The results of the first part led us to seek a means to identify and quantify heparanase in biological samples. We developed a sensitive ELISA suitable for determining and quantifying human heparanase. The assay preferentially detects the 58-kDa active heparanase vs. the latent 65-kDa proenzyme. It detects heparanase at concentrations as low as 100 pg/ml and correlates with immunoblot analysis of heparanase-containing samples.

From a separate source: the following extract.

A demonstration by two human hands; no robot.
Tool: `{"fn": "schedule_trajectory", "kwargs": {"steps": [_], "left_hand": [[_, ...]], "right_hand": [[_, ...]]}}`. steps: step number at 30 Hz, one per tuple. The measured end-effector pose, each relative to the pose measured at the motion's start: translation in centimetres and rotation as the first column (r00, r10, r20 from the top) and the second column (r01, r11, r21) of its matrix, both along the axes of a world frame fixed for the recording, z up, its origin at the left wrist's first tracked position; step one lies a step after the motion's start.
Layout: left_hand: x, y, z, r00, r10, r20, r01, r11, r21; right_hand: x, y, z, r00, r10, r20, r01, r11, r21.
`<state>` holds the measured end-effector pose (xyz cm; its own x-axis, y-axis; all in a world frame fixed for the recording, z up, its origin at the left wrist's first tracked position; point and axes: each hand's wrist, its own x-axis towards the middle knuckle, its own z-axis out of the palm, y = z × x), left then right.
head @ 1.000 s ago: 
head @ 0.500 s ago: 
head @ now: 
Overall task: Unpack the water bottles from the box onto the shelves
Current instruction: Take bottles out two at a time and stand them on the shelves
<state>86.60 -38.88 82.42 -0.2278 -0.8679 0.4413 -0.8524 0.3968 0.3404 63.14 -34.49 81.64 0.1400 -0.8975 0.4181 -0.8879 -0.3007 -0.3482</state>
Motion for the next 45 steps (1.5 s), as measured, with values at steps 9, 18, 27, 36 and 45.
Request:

Utilizing the ELISA we conducted several clinical studies, demonstrating elevated levels of heparanase in the urine and plasma of patients with various cancers, correlating with the stage and grade of the patient's tumor. The diagnostic potential of the ELISA was revealed in a study on bladder cancer, where 60% of urinary-heparanase-positive samples were derived from cancer patients, while only 2.3% originated from healthy controls. Moreover, another study of pediatric patients with hematological cancers, plasma levels of heparanase predicted the patients' response to anti-tumor treatments for over 80% of the patients. These results highlight heparanase as a tumor marker, and the newly developed ELISA method as an appropriate tool to identify and quantify the heparanase protein.